Effects of COVID-19 on Santa Barbara

Lawrence Eady, Staff Writer

The first COVID-19-related death in Santa Barbara County has been confirmed. Officials have not released a great deal of information about the patient, but this event may serve as an awakening to many residents in the county who might have felt distant from the virus, which has now hit home.

According to Dr. Henning Ansorg, the county’s public health officer, the patient was in his 60s and had underlying health problems when he was admitted to Marian Regional Medical Center in Santa Maria. He had been on a ventilator in the intensive care unit when he died. As of Saturday, a total of 1,358 tests have been administered throughout the county to test for COVID-19, with 168 confirmed positive. Of these positive tests: 101 people are recovering at home, 38 have fully recovered and 26 are recovering in a hospital — 17 of whom are in an intensive care unit, two are pending an update on their status, and one individual has died. From March 29 to April 4, 100 new cases of the virus have been confirmed in the county, with an average of 17 new cases confirmed each day.

In the case of a nationwide pandemic, the Center for Disease Control and Prevention, or CDC, divides time into six intervals in order to describe the pandemic’s progression, which it calls the Pandemic Interval Framework. The interval that the nation is in right now is the “acceleration” phase of a pandemic. While the name does give a rather straightforward definition, the CDC’s official wording describes the phase we are in as: “the upward epidemiological curve as the new virus infects susceptible people.”

In the acceleration phase, it is standard practice for the CDC to encourage the nation to limit social activity through the closure of non-essential community gatherings and facilities, which is the world many of us have been living in for the past couple of weeks. Santa Barbara officials have taken heed of the CDC’s warnings as well as those of the county’s Public Health Department, or PHD.

Many public areas in Santa Barbara have already been shut down, including playground and sport courts such as for tennis and volleyball. As of April 3, the Santa Barbara Parks & Recreation Department added picnic areas to the list, and have enforced a new policy restricting group activities taking place in any city park, even amongst people who already live together. All this has been done to slow the spread that has been exponentially increasing in our city.

Slightly more close to home, Westmont has worked alongside Public Health standards to decrease the risk of infecting students who have been approved to remain in Westmont housing, both on- and off-campus. Over the last couple of weeks, some students living in Ocean View apartments were forced into isolated quarantine after exposure to a student who was thought to have contracted the virus. The student has since been confirmed to have not had COVID-19, but due to Westmont’s quick action, the spread would have been minimized even if they had.

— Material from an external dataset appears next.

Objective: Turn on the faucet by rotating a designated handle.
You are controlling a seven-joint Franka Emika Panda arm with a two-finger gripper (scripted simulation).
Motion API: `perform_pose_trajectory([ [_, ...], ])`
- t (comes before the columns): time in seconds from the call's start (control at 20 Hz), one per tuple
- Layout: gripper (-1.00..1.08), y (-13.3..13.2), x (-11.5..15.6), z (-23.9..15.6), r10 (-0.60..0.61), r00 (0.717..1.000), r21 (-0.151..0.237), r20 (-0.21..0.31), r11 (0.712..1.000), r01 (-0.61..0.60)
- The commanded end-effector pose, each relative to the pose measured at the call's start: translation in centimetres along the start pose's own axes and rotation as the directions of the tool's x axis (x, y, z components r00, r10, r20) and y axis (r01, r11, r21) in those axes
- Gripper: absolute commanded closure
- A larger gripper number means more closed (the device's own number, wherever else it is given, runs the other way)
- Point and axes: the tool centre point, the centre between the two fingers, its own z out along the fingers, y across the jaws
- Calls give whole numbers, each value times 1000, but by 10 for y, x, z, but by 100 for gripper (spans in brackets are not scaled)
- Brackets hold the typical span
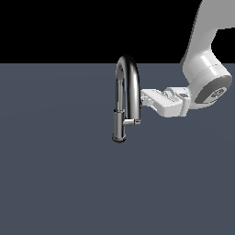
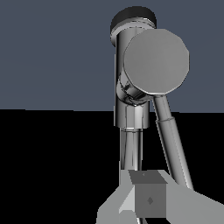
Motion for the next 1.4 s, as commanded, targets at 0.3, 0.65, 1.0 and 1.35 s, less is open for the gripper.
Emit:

For those that remain in Westmont housing, SBPHD has released information on their website regarding all things surrounding the virus. Of the vital material listed, the Public Health Department encourages anyone experiencing a fever of 100.4 or greater, a new cough, or shortness and/or pain in breath, to contact their health provider to see if they are eligible to take a test. For those that have not experienced any of these symptoms, the PHD explained that they are not eligible for testing and should avoid going to any health facility to inquire about testing. 

At this point in time, while testing is limited, it must be used sparingly for those that are thought to need it. According to the Director of Public Health Dr. Van Do-Reynoso, the county’s COVID-19 peak is projected to range from April 26 to July 28.